Edna Tina Wilson Living Center is owned by a non-profit organization. Non-profit facilities reinvest revenue into operations rather than distributing to shareholders. The facility is operated by ROCHESTER REGIONAL HEALTH, a chain that manages multiple nursing homes. With 120 certified beds and approximately 119 residents (about 99% occupancy), it is a mid-sized facility located in Rochester, New York.

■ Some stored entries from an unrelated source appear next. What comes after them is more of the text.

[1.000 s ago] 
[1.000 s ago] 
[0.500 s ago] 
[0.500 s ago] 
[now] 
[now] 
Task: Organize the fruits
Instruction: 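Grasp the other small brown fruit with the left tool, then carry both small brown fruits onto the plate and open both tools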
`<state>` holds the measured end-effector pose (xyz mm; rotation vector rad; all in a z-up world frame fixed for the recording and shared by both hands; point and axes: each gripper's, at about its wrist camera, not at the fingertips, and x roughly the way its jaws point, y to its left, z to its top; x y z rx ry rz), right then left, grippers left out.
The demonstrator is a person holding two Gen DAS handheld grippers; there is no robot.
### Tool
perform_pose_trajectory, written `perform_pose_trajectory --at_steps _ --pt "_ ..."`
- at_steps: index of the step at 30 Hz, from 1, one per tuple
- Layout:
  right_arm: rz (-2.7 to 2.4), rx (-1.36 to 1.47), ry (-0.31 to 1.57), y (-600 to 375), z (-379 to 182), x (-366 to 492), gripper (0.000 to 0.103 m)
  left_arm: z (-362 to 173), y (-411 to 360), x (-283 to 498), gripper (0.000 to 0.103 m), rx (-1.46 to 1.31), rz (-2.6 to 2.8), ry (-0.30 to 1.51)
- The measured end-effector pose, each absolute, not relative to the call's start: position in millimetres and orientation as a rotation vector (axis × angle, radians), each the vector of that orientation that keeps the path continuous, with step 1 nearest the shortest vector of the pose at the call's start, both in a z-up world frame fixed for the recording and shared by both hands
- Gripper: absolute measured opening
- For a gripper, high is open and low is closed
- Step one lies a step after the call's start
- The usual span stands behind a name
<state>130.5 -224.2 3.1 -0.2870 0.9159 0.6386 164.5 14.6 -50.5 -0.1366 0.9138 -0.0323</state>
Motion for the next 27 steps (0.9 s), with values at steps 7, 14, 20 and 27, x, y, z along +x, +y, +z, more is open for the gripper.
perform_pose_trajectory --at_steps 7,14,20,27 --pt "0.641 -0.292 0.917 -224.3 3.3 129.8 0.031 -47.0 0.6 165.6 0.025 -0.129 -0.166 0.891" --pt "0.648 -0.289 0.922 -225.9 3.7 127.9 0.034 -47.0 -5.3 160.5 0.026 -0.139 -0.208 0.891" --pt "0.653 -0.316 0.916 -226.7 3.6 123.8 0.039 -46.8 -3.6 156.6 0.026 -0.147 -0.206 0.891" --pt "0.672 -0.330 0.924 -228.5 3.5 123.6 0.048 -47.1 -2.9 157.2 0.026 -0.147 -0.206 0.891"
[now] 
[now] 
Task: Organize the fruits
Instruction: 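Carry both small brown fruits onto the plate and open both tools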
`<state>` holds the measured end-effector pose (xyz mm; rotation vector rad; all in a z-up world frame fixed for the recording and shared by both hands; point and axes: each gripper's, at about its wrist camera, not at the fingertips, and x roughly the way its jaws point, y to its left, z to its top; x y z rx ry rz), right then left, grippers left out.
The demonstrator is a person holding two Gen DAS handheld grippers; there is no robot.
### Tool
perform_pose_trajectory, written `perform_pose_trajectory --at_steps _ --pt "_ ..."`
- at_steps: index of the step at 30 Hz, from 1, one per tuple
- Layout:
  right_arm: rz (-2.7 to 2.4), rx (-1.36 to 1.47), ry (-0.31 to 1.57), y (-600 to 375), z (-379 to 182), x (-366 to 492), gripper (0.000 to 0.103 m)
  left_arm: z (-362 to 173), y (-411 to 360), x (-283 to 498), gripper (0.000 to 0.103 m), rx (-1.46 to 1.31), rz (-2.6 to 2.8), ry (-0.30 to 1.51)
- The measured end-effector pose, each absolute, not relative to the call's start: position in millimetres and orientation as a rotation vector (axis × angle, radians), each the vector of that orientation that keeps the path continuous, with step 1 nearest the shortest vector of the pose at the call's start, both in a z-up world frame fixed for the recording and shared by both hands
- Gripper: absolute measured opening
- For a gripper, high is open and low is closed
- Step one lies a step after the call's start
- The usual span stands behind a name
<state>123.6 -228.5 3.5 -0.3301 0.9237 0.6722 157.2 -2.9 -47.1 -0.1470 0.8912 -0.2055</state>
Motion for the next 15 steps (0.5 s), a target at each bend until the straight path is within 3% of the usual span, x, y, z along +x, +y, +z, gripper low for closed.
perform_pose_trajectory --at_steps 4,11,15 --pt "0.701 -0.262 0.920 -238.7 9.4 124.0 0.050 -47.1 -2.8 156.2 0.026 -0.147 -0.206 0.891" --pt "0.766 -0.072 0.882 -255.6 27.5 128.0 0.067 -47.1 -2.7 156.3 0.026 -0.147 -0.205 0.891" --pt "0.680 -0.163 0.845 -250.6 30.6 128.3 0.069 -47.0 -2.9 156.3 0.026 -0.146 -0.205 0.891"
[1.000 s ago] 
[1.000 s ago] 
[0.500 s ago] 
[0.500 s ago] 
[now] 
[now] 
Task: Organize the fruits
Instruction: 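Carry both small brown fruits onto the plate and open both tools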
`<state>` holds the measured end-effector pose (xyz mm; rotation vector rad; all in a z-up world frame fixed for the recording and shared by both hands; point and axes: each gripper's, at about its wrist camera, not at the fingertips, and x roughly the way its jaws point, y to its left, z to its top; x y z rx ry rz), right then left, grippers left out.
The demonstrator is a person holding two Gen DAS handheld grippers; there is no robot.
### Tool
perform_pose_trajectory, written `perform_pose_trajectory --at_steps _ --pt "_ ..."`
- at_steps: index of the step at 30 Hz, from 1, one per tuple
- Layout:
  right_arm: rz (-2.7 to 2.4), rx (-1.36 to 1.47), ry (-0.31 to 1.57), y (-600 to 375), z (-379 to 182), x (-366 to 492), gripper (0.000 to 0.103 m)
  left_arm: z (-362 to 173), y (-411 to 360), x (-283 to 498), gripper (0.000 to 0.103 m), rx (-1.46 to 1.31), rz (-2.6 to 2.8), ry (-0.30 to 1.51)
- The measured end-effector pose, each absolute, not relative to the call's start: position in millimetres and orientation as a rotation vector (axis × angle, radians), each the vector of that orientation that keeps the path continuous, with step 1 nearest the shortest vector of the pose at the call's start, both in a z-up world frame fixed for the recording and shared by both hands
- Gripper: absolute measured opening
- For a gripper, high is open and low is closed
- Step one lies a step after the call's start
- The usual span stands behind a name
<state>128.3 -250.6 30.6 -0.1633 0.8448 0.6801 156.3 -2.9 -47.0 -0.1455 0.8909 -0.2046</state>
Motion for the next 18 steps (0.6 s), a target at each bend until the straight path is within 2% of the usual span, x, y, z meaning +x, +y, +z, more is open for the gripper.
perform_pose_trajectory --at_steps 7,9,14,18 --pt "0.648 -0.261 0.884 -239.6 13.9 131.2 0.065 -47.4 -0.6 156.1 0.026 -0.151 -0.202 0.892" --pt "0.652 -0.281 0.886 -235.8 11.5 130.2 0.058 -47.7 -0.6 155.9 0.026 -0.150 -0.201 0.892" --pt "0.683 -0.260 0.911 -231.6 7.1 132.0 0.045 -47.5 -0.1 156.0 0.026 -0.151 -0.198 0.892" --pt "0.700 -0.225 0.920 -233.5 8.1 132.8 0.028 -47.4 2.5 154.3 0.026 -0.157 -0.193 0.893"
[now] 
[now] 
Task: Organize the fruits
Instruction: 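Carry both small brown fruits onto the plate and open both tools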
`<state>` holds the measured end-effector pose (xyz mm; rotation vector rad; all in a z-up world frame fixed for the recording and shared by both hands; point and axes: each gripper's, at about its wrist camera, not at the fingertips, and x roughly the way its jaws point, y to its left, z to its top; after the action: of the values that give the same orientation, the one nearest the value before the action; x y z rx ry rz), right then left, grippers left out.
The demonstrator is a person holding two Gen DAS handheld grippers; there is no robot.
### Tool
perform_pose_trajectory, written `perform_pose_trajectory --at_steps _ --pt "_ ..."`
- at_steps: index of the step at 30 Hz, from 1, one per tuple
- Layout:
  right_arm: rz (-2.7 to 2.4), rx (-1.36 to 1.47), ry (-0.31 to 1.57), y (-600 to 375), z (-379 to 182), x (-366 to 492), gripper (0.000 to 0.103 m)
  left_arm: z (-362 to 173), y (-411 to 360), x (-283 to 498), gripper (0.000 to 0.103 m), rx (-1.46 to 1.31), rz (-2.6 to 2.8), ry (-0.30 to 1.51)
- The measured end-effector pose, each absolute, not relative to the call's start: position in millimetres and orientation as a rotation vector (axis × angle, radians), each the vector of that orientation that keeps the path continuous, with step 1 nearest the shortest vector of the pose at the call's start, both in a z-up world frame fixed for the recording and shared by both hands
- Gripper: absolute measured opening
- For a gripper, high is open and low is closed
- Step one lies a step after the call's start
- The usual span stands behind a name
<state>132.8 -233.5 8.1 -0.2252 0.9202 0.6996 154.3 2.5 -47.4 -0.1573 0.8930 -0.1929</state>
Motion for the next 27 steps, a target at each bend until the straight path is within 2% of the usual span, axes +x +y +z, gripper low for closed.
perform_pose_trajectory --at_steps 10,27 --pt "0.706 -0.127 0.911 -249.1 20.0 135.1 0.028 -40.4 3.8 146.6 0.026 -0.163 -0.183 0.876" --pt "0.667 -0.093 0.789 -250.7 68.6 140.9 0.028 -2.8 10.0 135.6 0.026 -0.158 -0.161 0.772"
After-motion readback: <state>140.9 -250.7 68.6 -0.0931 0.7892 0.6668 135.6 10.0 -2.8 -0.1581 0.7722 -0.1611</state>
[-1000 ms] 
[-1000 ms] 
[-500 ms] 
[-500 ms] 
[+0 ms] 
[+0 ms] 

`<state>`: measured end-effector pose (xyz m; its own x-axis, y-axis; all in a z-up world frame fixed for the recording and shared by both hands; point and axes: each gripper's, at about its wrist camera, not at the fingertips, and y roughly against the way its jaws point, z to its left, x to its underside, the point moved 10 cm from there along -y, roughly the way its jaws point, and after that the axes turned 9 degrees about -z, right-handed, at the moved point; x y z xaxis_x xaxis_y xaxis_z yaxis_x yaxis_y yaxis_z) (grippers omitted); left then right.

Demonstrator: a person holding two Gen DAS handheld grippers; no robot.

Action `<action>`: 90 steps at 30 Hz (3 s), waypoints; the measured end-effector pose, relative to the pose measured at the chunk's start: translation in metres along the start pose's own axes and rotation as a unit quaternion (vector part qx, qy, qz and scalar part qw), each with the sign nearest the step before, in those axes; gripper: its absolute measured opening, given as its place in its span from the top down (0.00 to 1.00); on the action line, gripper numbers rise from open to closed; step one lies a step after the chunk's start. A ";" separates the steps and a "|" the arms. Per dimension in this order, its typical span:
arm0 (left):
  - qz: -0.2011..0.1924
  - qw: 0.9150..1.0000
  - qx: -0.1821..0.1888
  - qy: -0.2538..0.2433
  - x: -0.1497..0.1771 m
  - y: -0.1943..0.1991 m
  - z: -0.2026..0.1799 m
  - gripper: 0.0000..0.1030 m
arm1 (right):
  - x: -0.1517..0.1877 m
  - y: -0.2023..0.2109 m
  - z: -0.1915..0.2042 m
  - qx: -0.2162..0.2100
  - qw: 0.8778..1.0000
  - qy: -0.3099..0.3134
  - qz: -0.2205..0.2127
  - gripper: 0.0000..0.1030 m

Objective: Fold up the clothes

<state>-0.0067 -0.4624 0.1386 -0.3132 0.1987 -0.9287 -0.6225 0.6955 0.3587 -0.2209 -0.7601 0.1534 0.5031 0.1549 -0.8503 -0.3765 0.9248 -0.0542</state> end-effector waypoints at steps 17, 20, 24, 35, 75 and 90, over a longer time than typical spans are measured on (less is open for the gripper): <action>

How Does Edna Tina Wilson Living Center Compare to Other New York Nursing Homes?

Compared to the 100 nursing homes in New York, Edna Tina Wilson Living Center's overall rating (5 stars) is above the state average of 3.1, staff turnover (34%) is significantly lower than the state average of 46%, and health inspection rating (5 stars) is much above the national benchmark.

What Should Families Ask When Visiting Edna Tina Wilson Living Center?

Based on this facility's data, families visiting should ask: "Can I visit during a mealtime to observe dining assistance and food quality?" "How do you handle medical emergencies, and what is your hospital transfer rate?" "Can I speak with family members of current residents about their experience?"

Is Edna Tina Wilson Living Center Safe?

Based on CMS inspection data, Edna Tina Wilson Living Center has a clean safety record: no substantiated abuse findings (meaning no confirmed cases of resident harm), no Immediate Jeopardy citations (the most serious violation level indicating risk of serious injury or death), and is not on the Special Focus Facility watch list (a federal program monitoring the lowest-performing 1% of nursing homes). The facility has a 5-star overall rating and ranks #1 of 100 nursing homes in New York. While no facility is perfect, families should still ask about staff-to-resident ratios and recent inspection results during their visit.

Do Nurses at Edna Tina Wilson Living Center Stick Around?

Edna Tina Wilson Living Center has a staff turnover rate of 34%, which is about average for New York nursing homes (state average: 46%). Moderate turnover is common in nursing homes, but families should still ask about staff tenure and how the facility maintains care continuity when employees leave.

Was Edna Tina Wilson Living Center Ever Fined?

Edna Tina Wilson Living Center has no federal fines on record. CMS issues fines when nursing homes fail to meet care standards or don't correct problems found during inspections. The absence of fines suggests the facility has either maintained compliance or corrected any issues before penalties were assessed. This is a positive indicator, though families should still review recent inspection reports for the full picture.

Is Edna Tina Wilson Living Center on Any Federal Watch List?

Edna Tina Wilson Living Center is not on any federal watch list. The most significant is the Special Focus Facility (SFF) program, which identifies the bottom 1% of nursing homes nationally based on persistent, serious quality problems. Not being on this list means the facility has avoided the pattern of deficiencies that triggers enhanced federal oversight. This is a positive indicator, though families should still review the facility's inspection history directly.